Work order
For the listing below, print exactly the lines from the line with "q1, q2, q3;" to the line with "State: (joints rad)", both included, and nothing beyond them.

Data segment
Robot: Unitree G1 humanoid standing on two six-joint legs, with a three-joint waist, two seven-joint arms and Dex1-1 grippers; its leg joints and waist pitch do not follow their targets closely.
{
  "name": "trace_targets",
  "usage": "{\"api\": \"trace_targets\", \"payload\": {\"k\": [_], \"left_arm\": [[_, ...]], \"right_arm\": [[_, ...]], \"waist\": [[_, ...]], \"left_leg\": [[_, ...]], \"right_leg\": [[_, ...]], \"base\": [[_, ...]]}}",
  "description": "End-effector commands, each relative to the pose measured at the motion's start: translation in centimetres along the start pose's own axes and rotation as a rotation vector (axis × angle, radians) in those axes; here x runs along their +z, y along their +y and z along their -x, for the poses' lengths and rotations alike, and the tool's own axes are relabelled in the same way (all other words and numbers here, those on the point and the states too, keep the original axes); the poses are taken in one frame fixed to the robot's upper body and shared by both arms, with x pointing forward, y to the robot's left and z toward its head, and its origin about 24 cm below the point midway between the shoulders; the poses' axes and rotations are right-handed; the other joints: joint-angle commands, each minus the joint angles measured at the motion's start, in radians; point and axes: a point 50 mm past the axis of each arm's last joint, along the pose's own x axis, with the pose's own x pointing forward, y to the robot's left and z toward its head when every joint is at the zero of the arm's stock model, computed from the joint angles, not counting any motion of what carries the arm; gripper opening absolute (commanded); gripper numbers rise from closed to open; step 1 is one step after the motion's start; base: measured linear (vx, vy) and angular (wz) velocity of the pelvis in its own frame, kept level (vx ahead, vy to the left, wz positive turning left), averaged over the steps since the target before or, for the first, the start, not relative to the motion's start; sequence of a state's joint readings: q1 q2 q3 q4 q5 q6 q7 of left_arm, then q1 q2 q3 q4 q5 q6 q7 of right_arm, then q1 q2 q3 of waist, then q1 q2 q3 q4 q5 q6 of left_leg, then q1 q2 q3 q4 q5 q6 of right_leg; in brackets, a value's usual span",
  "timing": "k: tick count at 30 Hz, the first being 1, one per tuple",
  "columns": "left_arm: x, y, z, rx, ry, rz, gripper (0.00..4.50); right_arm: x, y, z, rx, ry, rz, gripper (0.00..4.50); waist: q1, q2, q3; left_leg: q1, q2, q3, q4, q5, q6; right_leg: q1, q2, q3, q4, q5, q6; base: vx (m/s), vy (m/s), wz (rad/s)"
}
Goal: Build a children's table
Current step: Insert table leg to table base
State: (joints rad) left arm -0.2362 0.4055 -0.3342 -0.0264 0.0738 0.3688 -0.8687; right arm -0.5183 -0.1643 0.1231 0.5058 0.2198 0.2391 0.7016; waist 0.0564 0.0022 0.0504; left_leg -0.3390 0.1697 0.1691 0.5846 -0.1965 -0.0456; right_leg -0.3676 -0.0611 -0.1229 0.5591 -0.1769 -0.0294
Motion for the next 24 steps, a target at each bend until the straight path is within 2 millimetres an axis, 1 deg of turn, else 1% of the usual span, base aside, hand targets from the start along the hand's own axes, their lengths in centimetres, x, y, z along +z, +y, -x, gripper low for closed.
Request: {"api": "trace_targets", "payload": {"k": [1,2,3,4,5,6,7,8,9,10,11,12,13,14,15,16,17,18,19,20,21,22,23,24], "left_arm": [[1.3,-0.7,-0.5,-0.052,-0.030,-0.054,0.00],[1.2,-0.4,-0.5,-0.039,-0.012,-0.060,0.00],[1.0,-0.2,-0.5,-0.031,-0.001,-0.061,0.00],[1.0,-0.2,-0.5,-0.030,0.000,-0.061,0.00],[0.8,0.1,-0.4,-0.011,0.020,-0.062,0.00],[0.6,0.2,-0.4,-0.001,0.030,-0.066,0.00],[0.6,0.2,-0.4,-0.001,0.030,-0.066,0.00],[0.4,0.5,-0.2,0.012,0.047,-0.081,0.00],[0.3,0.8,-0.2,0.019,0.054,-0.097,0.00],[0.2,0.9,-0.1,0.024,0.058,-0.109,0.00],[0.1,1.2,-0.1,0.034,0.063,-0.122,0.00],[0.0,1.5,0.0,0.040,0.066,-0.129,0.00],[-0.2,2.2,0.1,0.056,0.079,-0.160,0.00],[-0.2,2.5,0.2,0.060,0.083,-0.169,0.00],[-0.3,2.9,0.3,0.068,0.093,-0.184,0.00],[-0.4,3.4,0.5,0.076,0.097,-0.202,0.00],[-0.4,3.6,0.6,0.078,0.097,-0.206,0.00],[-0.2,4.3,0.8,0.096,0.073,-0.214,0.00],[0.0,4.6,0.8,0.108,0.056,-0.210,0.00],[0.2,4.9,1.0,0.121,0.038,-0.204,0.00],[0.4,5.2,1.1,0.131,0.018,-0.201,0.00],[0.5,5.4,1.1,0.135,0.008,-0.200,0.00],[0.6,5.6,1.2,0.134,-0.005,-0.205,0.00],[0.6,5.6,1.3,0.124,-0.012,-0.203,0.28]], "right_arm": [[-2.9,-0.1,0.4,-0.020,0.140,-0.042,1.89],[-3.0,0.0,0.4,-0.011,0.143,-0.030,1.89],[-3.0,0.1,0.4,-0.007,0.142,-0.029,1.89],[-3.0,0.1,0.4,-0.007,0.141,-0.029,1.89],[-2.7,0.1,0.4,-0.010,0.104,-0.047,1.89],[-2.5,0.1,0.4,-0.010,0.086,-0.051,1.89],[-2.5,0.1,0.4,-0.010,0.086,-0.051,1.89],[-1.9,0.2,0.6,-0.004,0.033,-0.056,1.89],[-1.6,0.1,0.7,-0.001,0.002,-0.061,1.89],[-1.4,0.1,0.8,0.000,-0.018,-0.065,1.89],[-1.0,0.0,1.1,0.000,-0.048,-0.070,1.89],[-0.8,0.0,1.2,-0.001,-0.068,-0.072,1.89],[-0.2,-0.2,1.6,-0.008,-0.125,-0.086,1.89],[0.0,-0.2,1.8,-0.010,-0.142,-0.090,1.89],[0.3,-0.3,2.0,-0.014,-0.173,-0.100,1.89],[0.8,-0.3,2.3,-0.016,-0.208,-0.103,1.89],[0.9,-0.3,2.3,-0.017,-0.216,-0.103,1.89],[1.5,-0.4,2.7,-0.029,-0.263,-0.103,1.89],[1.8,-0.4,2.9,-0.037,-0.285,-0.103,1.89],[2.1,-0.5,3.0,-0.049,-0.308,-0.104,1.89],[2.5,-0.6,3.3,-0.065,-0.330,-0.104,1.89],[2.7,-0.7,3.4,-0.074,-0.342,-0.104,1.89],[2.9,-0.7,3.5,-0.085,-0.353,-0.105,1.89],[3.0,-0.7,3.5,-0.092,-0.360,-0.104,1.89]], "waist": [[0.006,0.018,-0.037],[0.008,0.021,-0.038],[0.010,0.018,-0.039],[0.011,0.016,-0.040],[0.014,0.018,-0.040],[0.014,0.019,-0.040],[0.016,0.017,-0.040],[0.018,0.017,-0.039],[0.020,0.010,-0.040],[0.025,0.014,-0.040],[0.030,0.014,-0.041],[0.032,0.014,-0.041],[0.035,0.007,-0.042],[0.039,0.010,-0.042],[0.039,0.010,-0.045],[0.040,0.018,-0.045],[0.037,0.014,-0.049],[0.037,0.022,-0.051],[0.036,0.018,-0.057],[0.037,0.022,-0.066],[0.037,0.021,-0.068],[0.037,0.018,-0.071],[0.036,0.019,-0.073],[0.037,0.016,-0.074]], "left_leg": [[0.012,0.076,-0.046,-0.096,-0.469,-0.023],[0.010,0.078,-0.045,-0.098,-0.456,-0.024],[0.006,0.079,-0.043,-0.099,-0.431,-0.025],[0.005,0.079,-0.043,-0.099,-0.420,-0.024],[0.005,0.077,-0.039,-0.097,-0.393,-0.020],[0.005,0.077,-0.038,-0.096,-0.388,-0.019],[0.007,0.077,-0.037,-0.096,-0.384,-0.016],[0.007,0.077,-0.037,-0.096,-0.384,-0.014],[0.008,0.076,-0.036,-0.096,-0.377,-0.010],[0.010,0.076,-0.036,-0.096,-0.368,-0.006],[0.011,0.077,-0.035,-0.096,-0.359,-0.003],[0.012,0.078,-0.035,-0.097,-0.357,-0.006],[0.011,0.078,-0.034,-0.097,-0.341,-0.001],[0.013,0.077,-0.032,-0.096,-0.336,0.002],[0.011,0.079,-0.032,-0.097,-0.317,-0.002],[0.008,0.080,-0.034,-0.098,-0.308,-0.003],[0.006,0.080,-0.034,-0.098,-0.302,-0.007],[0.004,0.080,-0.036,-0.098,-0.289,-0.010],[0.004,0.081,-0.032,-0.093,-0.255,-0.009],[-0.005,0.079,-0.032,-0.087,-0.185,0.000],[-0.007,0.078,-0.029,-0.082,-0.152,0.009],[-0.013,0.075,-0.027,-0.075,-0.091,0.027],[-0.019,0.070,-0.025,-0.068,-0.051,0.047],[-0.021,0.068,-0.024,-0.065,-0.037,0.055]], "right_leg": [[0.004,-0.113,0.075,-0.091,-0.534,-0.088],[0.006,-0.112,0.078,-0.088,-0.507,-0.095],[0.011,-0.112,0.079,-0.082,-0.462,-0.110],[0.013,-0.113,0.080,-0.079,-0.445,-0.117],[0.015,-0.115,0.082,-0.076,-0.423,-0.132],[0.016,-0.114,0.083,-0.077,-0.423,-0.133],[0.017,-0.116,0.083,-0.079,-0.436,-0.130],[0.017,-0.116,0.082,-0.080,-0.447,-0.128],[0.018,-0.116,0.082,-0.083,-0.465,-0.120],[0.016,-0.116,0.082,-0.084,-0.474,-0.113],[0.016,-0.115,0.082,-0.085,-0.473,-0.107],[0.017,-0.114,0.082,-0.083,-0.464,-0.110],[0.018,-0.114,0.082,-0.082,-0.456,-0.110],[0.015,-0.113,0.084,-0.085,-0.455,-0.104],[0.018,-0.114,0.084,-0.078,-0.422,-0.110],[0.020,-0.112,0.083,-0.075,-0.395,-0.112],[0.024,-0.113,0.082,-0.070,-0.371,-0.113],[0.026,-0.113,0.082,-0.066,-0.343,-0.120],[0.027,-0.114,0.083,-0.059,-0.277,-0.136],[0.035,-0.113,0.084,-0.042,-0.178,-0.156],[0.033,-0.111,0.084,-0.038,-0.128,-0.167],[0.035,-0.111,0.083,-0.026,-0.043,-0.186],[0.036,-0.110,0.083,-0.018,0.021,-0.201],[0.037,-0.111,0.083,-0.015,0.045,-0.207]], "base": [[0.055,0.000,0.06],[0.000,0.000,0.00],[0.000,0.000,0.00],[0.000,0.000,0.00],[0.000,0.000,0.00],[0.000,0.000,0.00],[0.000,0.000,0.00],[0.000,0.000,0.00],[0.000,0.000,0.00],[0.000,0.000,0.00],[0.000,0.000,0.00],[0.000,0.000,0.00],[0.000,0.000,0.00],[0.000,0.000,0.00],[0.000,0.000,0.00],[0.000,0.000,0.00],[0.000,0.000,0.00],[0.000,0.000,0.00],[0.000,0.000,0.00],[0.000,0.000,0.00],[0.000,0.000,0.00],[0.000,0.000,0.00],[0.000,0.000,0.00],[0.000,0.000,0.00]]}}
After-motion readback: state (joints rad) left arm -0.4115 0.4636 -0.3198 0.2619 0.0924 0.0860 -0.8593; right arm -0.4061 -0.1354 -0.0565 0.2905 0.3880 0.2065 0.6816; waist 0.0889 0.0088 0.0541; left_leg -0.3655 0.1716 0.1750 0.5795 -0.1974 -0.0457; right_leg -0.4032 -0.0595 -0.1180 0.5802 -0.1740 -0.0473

Your solution
  "columns": "left_arm: x, y, z, rx, ry, rz, gripper (0.00..4.50); right_arm: x, y, z, rx, ry, rz, gripper (0.00..4.50); waist: q1, q2, q3; left_leg: q1, q2, q3, q4, q5, q6; right_leg: q1, q2, q3, q4, q5, q6; base: vx (m/s), vy (m/s), wz (rad/s)"
}
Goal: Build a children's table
Current step: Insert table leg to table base
State: (joints rad) left arm -0.2362 0.4055 -0.3342 -0.0264 0.0738 0.3688 -0.8687; right arm -0.5183 -0.1643 0.1231 0.5058 0.2198 0.2391 0.7016; waist 0.0564 0.0022 0.0504; left_leg -0.3390 0.1697 0.1691 0.5846 -0.1965 -0.0456; right_leg -0.3676 -0.0611 -0.1229 0.5591 -0.1769 -0.0294

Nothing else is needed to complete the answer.